_What you need to do:_
Pictures in the records below must be left out. Return exactly the lines from the line with "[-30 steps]" to the line with "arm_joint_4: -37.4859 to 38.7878", both included.

_Stored items from a collection:_
•••••

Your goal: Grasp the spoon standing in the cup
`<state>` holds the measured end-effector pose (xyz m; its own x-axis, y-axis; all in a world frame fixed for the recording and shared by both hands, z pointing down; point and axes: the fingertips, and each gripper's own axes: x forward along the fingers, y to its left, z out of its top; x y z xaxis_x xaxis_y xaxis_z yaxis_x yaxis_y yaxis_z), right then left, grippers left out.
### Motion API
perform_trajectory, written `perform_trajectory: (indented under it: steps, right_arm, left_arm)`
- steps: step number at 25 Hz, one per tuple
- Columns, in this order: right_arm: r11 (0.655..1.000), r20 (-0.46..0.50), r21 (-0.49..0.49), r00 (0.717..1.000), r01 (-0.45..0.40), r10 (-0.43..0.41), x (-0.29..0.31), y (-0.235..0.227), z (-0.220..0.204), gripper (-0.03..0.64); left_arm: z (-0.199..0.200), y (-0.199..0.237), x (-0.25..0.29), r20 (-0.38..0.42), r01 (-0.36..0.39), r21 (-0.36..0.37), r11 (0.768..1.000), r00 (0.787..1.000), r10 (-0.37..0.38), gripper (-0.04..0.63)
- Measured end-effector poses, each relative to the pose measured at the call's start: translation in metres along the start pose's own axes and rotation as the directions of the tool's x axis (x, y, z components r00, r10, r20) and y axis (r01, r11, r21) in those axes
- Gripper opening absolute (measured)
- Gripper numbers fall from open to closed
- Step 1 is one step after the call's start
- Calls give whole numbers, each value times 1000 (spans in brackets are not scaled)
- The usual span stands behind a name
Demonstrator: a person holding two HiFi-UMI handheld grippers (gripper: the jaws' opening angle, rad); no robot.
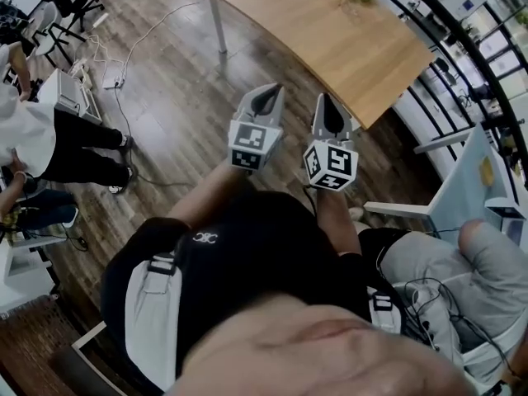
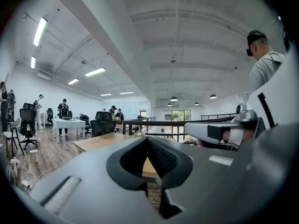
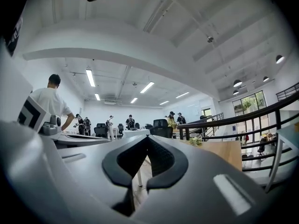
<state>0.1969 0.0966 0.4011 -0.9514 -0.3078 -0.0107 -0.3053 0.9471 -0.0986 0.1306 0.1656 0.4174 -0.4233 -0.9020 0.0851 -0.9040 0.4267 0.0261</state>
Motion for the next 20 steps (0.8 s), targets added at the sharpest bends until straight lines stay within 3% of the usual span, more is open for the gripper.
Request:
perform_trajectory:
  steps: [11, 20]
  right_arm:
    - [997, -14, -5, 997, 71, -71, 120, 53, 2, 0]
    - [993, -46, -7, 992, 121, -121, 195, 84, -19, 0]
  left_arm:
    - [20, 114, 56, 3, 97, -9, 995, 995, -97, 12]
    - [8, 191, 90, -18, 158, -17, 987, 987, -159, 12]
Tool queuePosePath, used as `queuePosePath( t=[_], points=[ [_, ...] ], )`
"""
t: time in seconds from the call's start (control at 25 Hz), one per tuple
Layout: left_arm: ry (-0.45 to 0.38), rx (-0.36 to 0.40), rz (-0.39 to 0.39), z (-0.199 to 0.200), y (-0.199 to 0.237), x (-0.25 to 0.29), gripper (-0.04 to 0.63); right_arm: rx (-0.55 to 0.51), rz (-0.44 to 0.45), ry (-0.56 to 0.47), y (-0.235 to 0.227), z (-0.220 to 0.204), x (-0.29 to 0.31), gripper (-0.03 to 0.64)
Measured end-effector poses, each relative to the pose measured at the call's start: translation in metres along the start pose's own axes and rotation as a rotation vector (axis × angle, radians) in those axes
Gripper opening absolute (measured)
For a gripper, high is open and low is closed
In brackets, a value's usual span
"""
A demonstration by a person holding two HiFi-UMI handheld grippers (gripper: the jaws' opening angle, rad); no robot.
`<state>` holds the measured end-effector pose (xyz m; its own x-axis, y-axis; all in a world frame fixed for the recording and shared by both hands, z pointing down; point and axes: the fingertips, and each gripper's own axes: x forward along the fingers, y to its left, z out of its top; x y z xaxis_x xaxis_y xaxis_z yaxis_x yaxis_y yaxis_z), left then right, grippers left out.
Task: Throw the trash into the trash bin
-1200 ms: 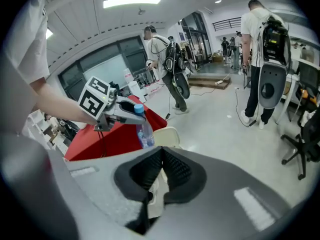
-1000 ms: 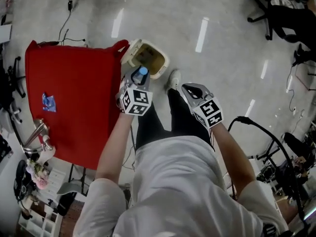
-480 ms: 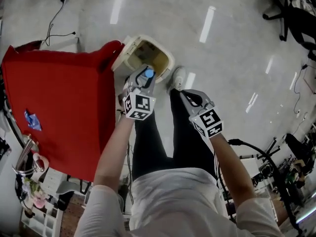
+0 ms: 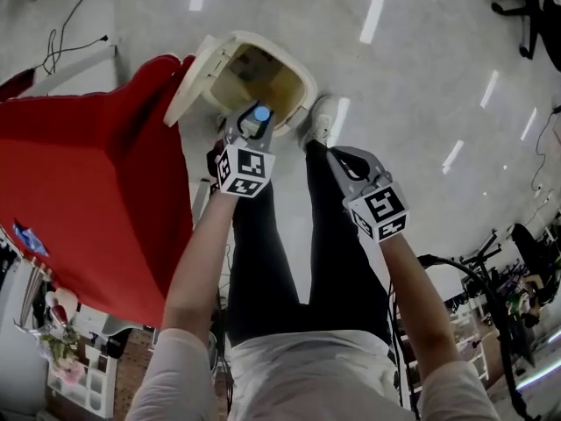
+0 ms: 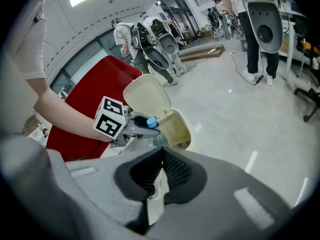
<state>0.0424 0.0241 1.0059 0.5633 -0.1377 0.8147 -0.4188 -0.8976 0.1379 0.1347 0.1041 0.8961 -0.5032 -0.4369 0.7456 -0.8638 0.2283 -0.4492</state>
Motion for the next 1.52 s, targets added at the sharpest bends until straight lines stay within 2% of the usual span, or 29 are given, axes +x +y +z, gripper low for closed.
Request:
queuePosePath(
  t=[0.24,0.32,0.6,0.88,1.08,1.16,1.32,1.52],
  points=[
    [0.051,-0.081,-0.022,-0.030,-0.008,0.008,0.165,0.012,-0.003,-0.004,0.000,-0.004,0.007,0.000],
    [0.056,-0.095,-0.023,-0.034,-0.010,0.005,0.192,0.012,-0.005,-0.008,0.002,-0.003,0.006,0.000],
    [0.060,-0.123,-0.010,-0.031,-0.020,-0.018,0.191,-0.016,-0.006,-0.025,0.012,0.008,-0.005,0.000],
    [0.009,-0.132,0.031,0.010,-0.032,-0.083,0.159,-0.074,-0.006,-0.041,0.036,0.036,-0.040,0.000],
    [-0.008,-0.181,0.031,0.048,-0.046,-0.140,0.158,-0.122,-0.010,-0.033,0.058,0.057,-0.075,0.000],
    [-0.021,-0.195,0.035,0.064,-0.052,-0.163,0.138,-0.132,-0.010,-0.039,0.068,0.067,-0.092,0.000],
    [-0.061,-0.175,0.042,0.100,-0.062,-0.207,0.073,-0.143,-0.010,-0.065,0.089,0.089,-0.125,0.000],
    [-0.086,-0.147,0.052,0.132,-0.072,-0.259,0.065,-0.133,0.005,-0.122,0.116,0.120,-0.165,0.000]
  ],
)
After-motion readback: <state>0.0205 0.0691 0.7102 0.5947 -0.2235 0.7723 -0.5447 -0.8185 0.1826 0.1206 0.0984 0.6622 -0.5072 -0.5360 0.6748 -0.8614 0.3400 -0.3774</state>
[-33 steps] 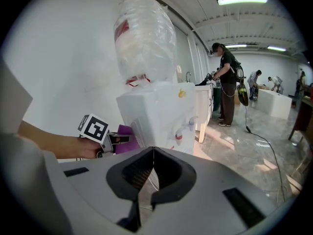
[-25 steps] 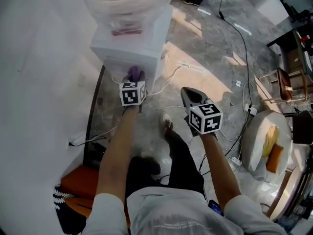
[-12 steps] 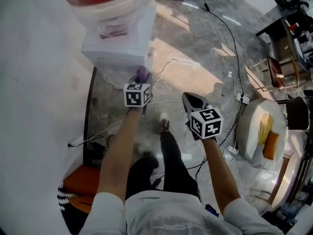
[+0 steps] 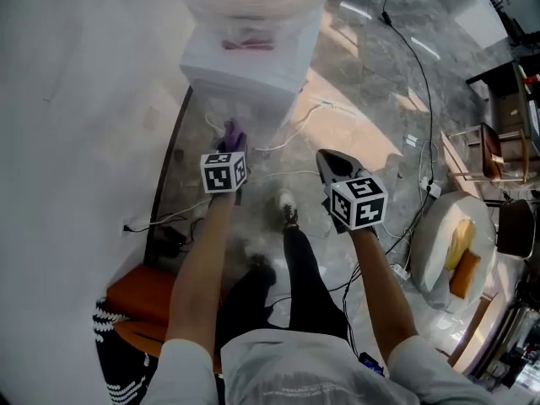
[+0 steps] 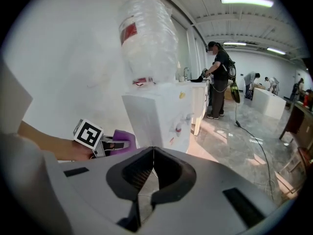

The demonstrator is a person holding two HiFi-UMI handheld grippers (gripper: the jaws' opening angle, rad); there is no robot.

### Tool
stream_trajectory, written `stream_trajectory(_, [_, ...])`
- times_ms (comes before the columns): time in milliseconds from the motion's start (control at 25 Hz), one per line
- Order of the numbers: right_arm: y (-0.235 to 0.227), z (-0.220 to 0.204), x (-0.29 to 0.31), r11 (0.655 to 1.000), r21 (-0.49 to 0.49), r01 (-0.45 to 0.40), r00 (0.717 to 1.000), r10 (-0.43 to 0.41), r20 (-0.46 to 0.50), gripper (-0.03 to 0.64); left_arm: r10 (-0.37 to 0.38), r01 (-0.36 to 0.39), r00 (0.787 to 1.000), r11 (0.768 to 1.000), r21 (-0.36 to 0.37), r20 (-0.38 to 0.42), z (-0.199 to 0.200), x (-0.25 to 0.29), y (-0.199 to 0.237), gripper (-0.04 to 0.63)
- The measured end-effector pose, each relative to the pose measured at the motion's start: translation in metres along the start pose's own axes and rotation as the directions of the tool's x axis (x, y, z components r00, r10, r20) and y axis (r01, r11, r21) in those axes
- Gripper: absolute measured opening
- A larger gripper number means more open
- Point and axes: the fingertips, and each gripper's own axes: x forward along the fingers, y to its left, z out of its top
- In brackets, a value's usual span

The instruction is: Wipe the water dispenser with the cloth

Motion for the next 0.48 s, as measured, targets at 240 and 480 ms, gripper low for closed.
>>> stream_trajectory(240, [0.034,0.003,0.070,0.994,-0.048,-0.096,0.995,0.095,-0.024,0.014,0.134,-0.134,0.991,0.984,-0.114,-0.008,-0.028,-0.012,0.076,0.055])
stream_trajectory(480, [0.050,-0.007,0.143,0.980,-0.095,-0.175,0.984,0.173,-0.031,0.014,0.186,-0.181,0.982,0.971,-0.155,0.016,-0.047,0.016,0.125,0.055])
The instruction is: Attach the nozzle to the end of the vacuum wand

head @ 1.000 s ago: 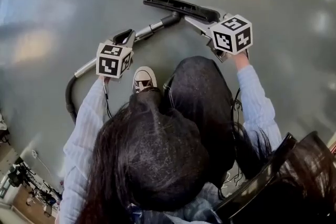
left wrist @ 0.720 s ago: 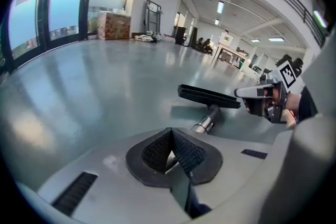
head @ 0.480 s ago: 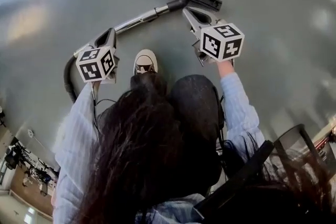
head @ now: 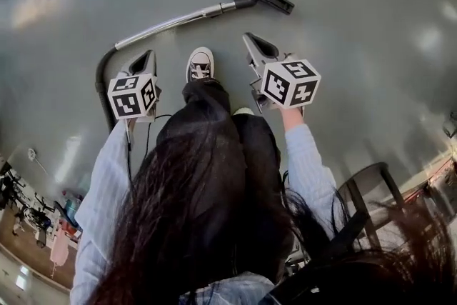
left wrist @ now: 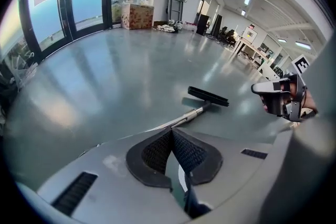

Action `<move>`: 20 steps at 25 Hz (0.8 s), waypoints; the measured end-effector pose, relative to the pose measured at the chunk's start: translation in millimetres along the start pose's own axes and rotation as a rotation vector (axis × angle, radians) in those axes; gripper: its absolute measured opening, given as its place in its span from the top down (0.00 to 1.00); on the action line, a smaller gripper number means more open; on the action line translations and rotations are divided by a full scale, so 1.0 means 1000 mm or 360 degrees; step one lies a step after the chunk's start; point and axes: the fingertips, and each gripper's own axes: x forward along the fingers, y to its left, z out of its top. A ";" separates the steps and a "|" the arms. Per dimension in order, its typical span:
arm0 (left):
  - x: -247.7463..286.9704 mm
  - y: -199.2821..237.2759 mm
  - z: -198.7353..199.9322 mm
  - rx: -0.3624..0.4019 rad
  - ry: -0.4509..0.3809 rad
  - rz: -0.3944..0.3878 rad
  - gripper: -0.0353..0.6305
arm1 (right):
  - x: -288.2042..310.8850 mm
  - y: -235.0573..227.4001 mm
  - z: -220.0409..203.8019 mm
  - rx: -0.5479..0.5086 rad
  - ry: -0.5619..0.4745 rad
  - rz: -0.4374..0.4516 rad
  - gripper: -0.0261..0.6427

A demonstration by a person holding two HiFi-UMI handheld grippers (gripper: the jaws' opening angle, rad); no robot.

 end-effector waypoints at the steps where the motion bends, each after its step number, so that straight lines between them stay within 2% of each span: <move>1: -0.015 -0.011 0.007 0.0022 -0.0003 -0.0016 0.94 | -0.014 0.014 0.005 -0.0003 0.0013 0.0010 0.95; 5: -0.093 -0.062 0.034 0.0106 -0.0015 -0.0096 0.94 | -0.081 0.073 0.027 -0.0013 0.0034 0.0029 0.95; 9: -0.171 -0.117 0.076 0.0076 -0.0049 -0.0242 0.94 | -0.150 0.124 0.059 0.0006 0.0027 0.0012 0.95; 13: -0.239 -0.158 0.128 0.0031 -0.0204 -0.0295 0.94 | -0.208 0.166 0.084 -0.0002 0.0001 0.0000 0.95; 17: -0.330 -0.216 0.167 -0.0008 -0.0395 -0.0303 0.94 | -0.296 0.206 0.101 -0.0006 -0.0065 -0.0056 0.95; 20: -0.402 -0.255 0.180 0.0047 -0.0495 -0.0311 0.94 | -0.361 0.240 0.114 0.0021 -0.0133 -0.0087 0.95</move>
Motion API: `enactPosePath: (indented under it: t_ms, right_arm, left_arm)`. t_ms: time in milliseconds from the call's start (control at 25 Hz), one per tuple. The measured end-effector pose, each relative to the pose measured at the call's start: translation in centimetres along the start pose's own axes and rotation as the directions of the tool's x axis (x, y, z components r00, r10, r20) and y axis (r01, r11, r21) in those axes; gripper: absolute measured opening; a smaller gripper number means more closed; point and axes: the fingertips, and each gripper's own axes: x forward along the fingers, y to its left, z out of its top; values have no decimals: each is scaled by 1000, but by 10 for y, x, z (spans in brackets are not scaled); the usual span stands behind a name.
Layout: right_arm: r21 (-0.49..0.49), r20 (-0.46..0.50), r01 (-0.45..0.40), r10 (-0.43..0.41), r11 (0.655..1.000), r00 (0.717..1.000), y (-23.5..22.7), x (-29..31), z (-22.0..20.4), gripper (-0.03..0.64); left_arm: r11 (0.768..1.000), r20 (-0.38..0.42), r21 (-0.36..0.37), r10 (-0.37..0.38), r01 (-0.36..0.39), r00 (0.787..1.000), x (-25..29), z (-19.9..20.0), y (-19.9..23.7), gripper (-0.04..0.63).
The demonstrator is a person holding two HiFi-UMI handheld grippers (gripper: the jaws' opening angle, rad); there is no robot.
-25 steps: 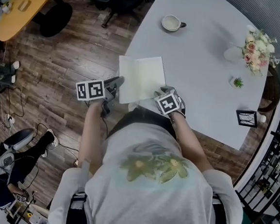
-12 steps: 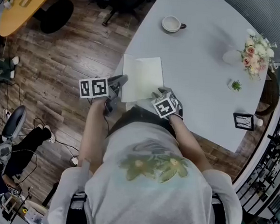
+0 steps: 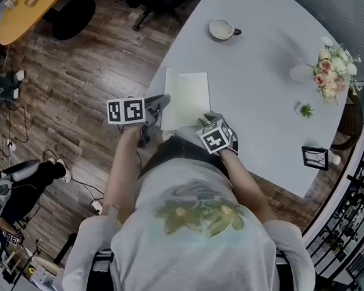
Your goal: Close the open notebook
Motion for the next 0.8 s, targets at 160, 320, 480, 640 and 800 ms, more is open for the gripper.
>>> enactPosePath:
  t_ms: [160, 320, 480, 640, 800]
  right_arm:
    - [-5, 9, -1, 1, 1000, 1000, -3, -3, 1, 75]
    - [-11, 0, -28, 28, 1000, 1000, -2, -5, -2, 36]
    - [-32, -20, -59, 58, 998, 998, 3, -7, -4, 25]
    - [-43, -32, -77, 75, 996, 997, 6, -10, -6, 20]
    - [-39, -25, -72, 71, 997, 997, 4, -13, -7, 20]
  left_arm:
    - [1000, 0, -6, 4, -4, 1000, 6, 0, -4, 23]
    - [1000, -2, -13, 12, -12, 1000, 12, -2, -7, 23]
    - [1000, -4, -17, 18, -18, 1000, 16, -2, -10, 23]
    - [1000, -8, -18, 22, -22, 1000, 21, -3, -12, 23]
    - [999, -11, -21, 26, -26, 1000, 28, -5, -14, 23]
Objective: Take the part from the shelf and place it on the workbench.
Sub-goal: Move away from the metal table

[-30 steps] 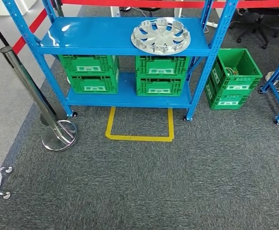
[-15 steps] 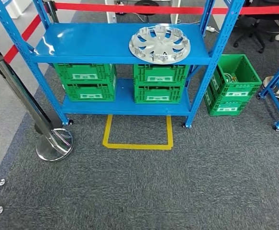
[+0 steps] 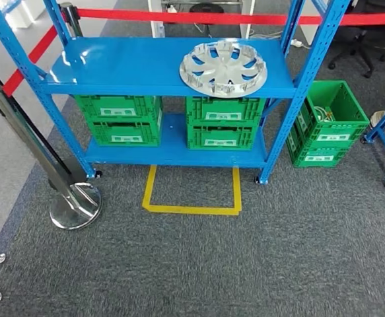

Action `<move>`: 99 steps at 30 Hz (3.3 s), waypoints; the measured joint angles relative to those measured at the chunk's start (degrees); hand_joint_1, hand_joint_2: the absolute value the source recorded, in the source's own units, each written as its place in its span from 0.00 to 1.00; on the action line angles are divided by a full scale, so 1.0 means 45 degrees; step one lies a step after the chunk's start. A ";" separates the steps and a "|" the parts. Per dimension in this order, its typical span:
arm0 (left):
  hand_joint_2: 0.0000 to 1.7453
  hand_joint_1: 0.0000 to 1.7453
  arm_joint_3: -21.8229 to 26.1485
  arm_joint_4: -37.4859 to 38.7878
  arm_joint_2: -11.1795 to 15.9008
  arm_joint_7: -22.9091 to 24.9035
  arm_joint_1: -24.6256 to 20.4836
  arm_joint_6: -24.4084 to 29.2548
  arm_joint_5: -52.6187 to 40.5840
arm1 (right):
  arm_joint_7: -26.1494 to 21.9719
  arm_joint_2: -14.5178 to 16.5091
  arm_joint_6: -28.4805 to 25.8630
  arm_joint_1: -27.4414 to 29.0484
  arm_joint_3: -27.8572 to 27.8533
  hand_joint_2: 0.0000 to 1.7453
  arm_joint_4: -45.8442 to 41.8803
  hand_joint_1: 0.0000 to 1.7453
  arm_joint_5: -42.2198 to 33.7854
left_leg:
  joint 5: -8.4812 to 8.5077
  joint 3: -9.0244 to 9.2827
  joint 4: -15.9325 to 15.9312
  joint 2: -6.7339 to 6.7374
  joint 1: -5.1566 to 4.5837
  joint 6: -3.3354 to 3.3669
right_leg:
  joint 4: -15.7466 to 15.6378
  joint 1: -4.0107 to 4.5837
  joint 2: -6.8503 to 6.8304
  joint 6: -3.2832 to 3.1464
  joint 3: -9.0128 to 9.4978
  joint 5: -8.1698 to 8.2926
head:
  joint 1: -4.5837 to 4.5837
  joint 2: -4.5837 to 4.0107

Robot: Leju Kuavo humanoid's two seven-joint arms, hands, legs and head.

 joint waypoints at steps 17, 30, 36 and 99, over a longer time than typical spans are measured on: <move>0.00 0.00 0.0910 -0.0631 -0.0252 0.0244 -0.0022 -0.0255 -0.0036 | 0.0146 0.0062 -0.0260 -0.0057 -0.0079 0.00 0.0000 0.00 -0.0101 | 0.0022 0.0229 -0.0459 0.0031 -0.0014 -0.0367 | -0.0058 -0.0006 0.0008 -0.0146 0.0109 -0.0089 | -0.0051 0.0001; 0.00 0.00 0.1310 -0.0867 -0.0342 0.0198 -0.0023 -0.0439 -0.0289 | 0.0028 0.0080 -0.0248 -0.0084 -0.0153 0.00 -0.0001 0.00 -0.0017 | 0.0267 0.0457 -0.0930 0.0035 -0.0037 -0.0021 | -0.0396 -0.0116 -0.0002 0.0154 0.0220 0.0068 | -0.0057 0.0000; 0.00 0.00 0.1186 -0.1390 -0.0433 0.0478 0.0242 -0.0924 0.0063 | 0.0084 0.0057 -0.0222 -0.0072 -0.0264 0.00 -0.0006 0.00 0.0000 | 0.0326 0.0974 -0.1489 0.0074 0.0147 -0.0064 | 0.2670 -0.0280 0.0023 0.0513 -0.1487 -0.0852 | 0.0038 -0.0001; 1.00 0.00 -0.4544 -0.4902 -0.0633 0.2550 0.2653 0.1304 0.4788 | 0.0233 0.0101 -0.1052 0.0052 0.0331 1.00 -0.0117 0.00 -0.1023 | 0.0666 -0.0913 0.0004 0.0037 0.0012 -0.0418 | -0.0543 -0.0211 0.0014 0.0113 0.1268 -0.0956 | 0.0034 0.0001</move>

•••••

_Completed exercise:_
[-30 steps] 
[-15 steps] 
[+0 steps] 

Action `<move>`: 99 steps at 30 Hz (3.3 s), waypoints; the measured joint angles relative to those measured at the chunk's start (degrees); hand_joint_1, hand_joint_2: the absolute value the source recorded, in the source's own units, each written as its place in its span from 0.00 to 1.00; on the action line angles are divided by a full scale, so 1.0 means 45 degrees; step one lies a step after the chunk's start. A ";" separates the steps and a "|" the parts. Per dimension in this order, its typical span:
arm0 (left):
  hand_joint_2: 0.0000 to 1.7453
  hand_joint_1: 0.0000 to 1.7453
  arm_joint_3: -21.8229 to 26.1485
  arm_joint_4: -37.4859 to 38.7878

What came before is the finished answer.